The United States said Wednesday it is looking at ways to put "additional pressure" on Tehran after the United Nations released a report hardening suspicions that Iran is seeking atomic weapons. A spokesman for the State Department said Washington and its allies were considering "a range of options" against the Islamic republic.
Britain and France said in a joint statement they wanted new and strong sanctions to be imposed on Iran if Tehran does not cooperate on its nuclear program.
A new report on Iran's nuclear drive "seriously aggravates existing concerns," said a spokeswoman for the European Union's top diplomat Catherine Ashton.
The United Nations' International Atomic Energy Agency (IAEA) on Tuesday issued a report that Maja Kocijancic said "indicates the existence of a fully-fledged nuclear weapons program in Iran."
"The new report confirms the continuous expansion of the Iranian enrichment activities, in violation to UN Security Council and IAEA board resolutions, where the increase of capacity to enrich uranium to 20 percent is of particular concern."
Berlin echoed the EU's concern. "The German government has been concerned for a long time about the progress of Iran's atomic program and its possible true character," said government spokesman Steffen Seibert. "The content of the report natually reinforces these worries considerably."
Most of the report consisted of summarized findings that had already been partially revealed by the agency. But there was new information as well, including evidence of a large metal chamber at a military site, which could be used for nuclear-related explosives testing.
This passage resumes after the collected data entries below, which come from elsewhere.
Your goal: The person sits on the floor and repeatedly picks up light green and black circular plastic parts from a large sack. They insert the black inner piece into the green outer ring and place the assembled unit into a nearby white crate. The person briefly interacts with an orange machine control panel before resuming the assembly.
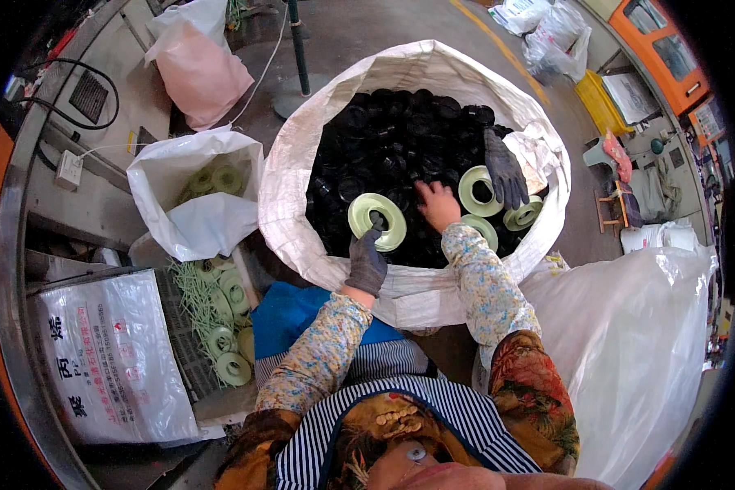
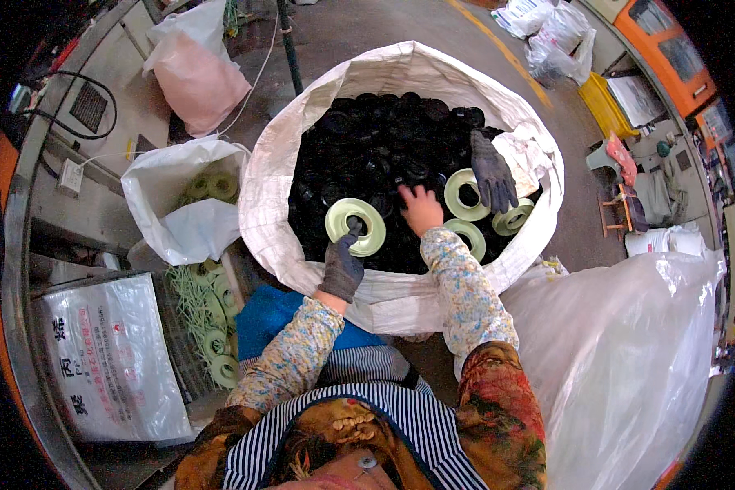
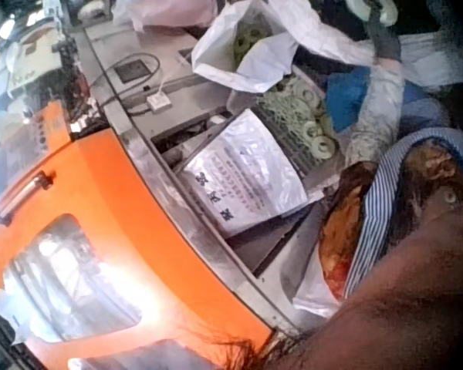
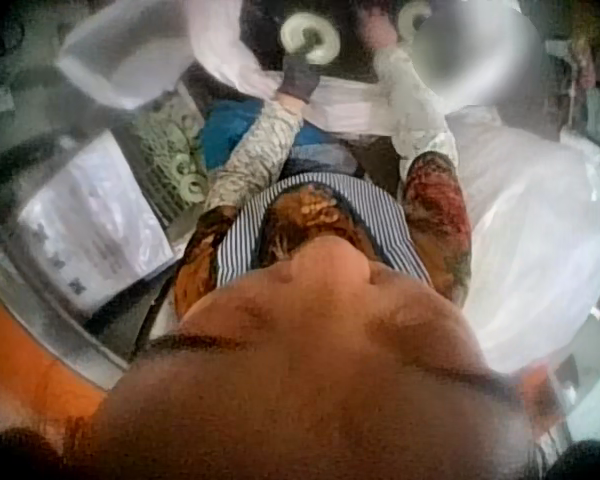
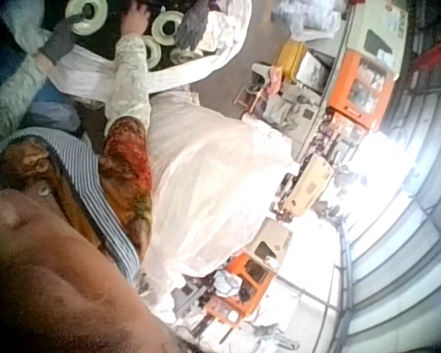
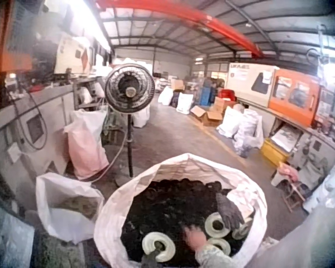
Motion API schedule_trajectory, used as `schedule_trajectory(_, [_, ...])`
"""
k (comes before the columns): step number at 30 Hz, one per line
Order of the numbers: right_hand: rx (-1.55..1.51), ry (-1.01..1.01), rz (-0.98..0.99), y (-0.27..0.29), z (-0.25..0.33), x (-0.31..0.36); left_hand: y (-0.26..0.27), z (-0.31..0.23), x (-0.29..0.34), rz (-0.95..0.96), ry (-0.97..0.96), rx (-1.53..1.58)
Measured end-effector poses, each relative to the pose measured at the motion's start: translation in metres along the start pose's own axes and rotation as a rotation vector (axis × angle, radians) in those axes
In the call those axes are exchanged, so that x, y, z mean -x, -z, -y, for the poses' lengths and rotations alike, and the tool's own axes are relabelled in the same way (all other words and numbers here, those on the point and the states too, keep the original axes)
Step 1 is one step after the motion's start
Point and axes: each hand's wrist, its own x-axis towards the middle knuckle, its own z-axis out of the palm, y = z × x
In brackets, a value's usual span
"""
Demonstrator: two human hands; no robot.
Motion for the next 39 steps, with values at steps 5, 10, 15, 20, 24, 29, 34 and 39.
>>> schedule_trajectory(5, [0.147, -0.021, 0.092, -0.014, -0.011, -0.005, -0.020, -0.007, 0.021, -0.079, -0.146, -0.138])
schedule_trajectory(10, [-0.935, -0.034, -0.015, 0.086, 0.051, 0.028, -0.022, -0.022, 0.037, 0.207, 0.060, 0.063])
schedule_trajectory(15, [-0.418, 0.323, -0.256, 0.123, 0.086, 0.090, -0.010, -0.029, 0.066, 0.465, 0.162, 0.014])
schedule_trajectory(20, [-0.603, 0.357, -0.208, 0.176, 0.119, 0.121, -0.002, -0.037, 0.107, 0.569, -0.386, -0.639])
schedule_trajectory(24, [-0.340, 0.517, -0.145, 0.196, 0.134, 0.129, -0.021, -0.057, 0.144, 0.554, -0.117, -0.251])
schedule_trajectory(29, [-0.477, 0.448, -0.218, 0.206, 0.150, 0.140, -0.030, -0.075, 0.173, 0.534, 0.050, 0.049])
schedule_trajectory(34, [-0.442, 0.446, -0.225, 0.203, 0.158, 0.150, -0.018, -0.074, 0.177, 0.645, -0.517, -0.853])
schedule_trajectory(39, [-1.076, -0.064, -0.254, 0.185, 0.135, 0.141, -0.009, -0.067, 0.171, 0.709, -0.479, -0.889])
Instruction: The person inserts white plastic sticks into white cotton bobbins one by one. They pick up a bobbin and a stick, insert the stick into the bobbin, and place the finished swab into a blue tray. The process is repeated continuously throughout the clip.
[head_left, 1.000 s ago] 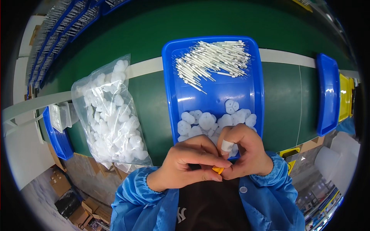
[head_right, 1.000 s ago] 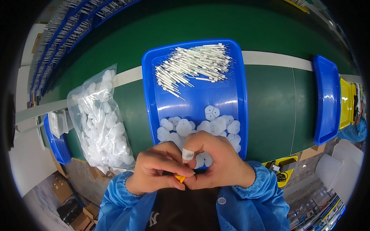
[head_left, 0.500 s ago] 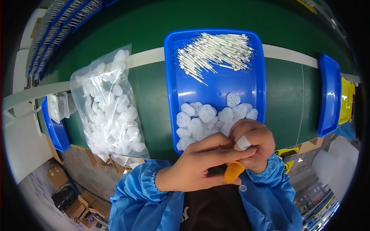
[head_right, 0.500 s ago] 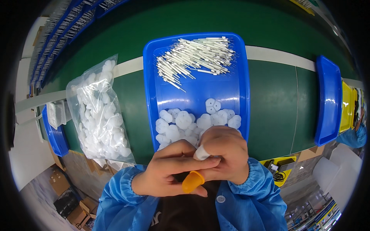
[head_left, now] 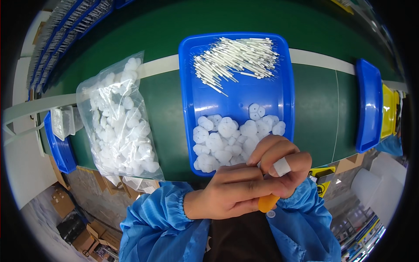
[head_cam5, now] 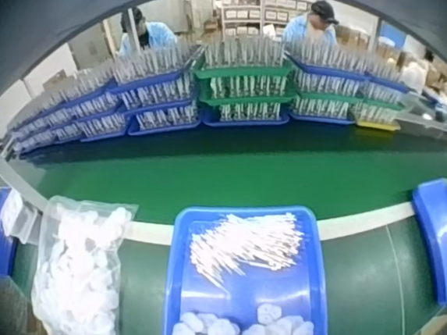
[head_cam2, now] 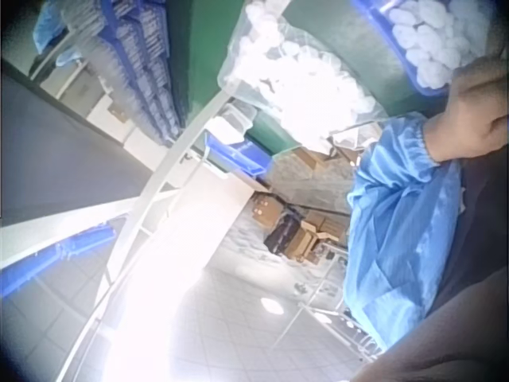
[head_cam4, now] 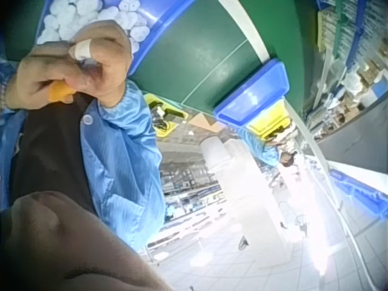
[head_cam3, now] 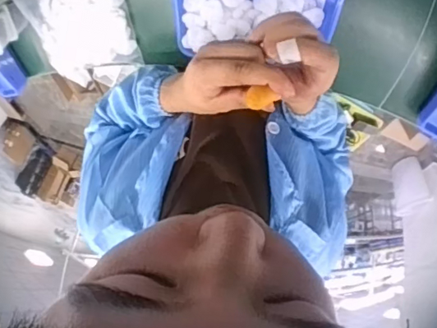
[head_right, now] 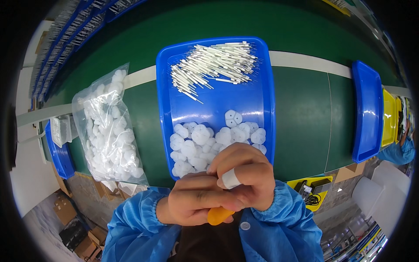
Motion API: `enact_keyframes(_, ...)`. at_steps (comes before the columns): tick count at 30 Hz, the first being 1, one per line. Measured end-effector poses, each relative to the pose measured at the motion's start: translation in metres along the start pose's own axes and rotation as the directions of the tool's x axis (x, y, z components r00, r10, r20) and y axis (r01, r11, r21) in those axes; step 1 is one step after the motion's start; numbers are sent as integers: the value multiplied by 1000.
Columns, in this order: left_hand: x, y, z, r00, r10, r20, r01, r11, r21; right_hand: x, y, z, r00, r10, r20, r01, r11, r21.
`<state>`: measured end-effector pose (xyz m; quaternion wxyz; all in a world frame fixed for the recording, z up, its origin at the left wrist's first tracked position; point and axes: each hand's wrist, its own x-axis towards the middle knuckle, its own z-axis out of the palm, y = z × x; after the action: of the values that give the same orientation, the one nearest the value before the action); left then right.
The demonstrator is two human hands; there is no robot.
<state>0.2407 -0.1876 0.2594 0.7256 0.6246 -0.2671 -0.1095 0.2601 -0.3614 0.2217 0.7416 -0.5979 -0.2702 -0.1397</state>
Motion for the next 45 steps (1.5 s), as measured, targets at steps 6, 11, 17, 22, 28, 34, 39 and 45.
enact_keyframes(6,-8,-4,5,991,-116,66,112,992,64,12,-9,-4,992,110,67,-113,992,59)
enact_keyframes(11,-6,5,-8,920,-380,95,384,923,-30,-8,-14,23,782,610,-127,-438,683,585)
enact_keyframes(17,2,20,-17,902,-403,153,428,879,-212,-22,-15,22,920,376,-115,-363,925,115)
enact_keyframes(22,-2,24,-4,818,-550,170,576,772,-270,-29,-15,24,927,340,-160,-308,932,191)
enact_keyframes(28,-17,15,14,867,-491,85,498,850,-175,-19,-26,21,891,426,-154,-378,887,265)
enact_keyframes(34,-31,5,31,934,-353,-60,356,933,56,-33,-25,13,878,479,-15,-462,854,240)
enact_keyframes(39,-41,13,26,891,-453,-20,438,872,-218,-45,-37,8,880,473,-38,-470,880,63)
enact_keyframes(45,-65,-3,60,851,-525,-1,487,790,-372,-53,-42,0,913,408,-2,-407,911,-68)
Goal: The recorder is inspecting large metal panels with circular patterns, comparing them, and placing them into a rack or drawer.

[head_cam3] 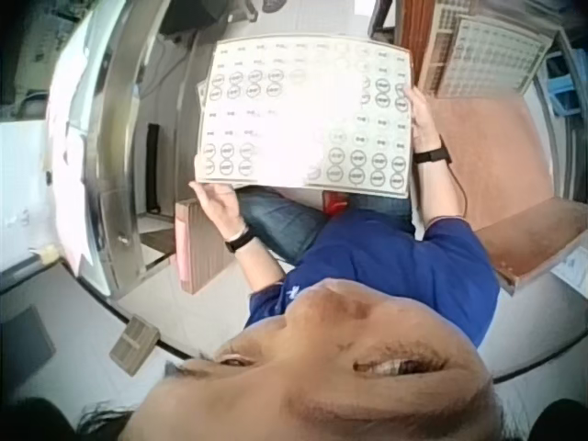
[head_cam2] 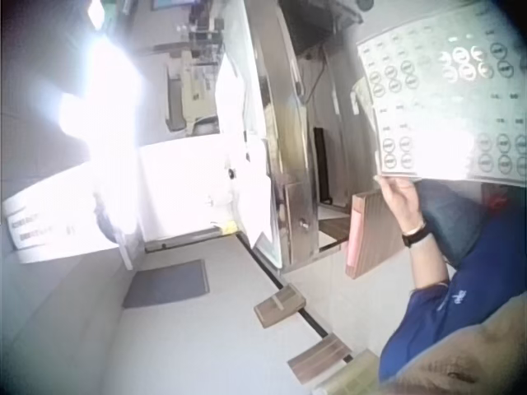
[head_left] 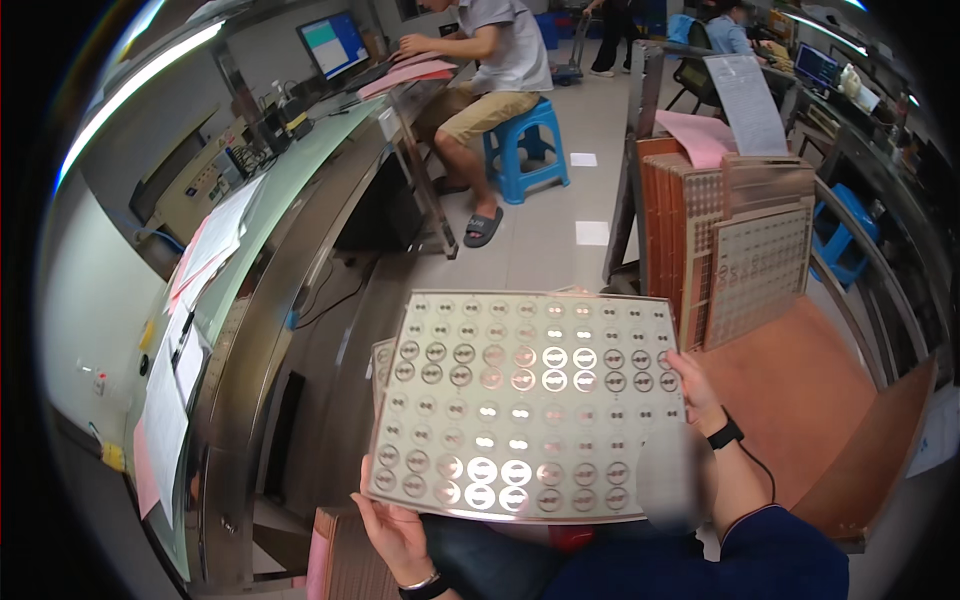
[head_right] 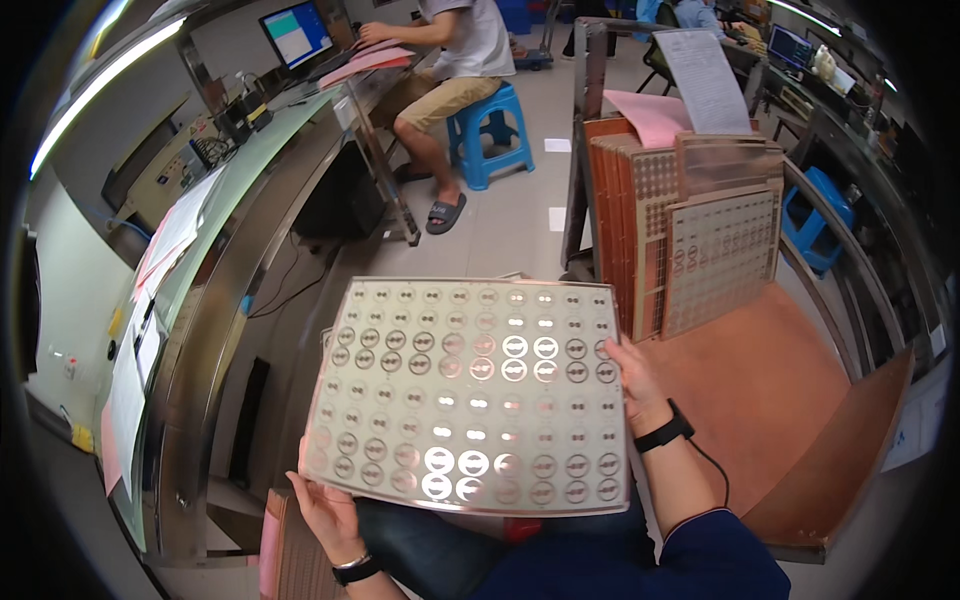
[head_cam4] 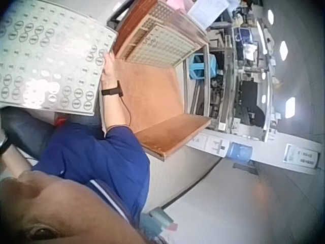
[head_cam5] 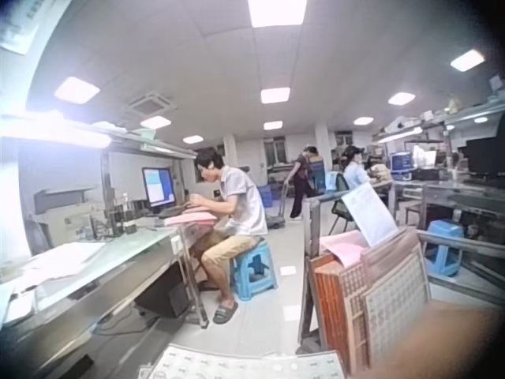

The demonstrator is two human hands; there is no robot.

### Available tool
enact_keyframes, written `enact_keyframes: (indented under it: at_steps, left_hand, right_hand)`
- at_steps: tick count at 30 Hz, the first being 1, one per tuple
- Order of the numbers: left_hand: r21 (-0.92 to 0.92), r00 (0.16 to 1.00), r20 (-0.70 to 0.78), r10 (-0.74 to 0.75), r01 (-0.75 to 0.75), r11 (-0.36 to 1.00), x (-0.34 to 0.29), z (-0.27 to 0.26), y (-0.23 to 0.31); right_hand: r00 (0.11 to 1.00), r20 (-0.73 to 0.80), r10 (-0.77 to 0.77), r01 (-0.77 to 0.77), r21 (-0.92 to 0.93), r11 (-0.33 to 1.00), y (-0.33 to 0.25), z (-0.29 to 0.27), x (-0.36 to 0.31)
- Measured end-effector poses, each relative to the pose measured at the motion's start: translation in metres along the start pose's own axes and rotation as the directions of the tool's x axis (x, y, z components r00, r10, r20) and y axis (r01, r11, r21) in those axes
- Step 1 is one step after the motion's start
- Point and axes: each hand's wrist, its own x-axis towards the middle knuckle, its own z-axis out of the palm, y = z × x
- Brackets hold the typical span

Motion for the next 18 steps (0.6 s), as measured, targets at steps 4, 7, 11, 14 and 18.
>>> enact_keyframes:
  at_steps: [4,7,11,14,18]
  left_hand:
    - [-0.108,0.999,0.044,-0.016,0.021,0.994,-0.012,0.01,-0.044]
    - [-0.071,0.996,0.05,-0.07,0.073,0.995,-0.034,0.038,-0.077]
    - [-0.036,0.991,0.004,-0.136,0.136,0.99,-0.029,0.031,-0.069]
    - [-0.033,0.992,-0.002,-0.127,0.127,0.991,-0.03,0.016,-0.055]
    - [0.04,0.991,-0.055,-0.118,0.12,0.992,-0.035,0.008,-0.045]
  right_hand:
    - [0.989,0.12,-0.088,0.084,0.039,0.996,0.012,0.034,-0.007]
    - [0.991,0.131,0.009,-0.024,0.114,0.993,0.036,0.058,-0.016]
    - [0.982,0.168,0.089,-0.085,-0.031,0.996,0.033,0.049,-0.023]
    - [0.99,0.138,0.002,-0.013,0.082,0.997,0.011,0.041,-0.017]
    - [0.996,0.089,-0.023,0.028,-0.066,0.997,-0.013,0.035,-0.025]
The UN Security Council has passed four sets of sanctions against Iran over the issue, but on Wednesday veto-wielding Russia ruled out support for more.
"Any additional sanctions against Iran will be interpreted by the international community as a means of changing the regime in Tehran," Deputy Foreign Minister Gennady Gatilov was quoted as saying by the Interfax news agency. "That approach is unacceptable to us, and the Russian side does not intend to consider such proposals."
Moscow even expressed anger over the publication of the report, saying it could damage efforts to restart stalled talks with Iran. The foreign ministry said it was "gravely disappointed and bewildered."
Israeli officials have remained tight-lipped on the report's findings and Israeli's military radio reported that Prime Minister Benjamin Netanyahu had ordered his cabinet not to comment.
Over the weekend and ahead of the report's release, however, Israeli leaders appeared on domestic and international media outlets to campaign for increased international pressure on Tehran. Israel is reportedly debating whether it should carry out an airstrike on Iran's nuclear facilities.
"Iran is the greatest danger, both for Israel and for the entire world," Israeli President Shimon Peres said on Sunday.
Iran dismisses report
Iranian President Mahmoud Ahmadinejad said Wednesday the country won't retreat "one iota" from its nuclear program, which he maintains is for civilian purposes.
In a speech broadcast by state television, he said the IAEA was discrediting itself by siding with "absurd" US accusations.
"The Iranian nation is wise. It won't build two bombs against the 20,000 you have," he said in comments apparently directed at the West. "But it builds something you can't respond to: ethics, decency, monotheism and justice."
Ashton has sent Iran a letter offering to resume negotiations if Tehran comes to the table without pre-conditions. Talks have been suspended since the beginning of the year over Iranian demands that broader nuclear disarmament in the Middle East and economic cooperation be discussed.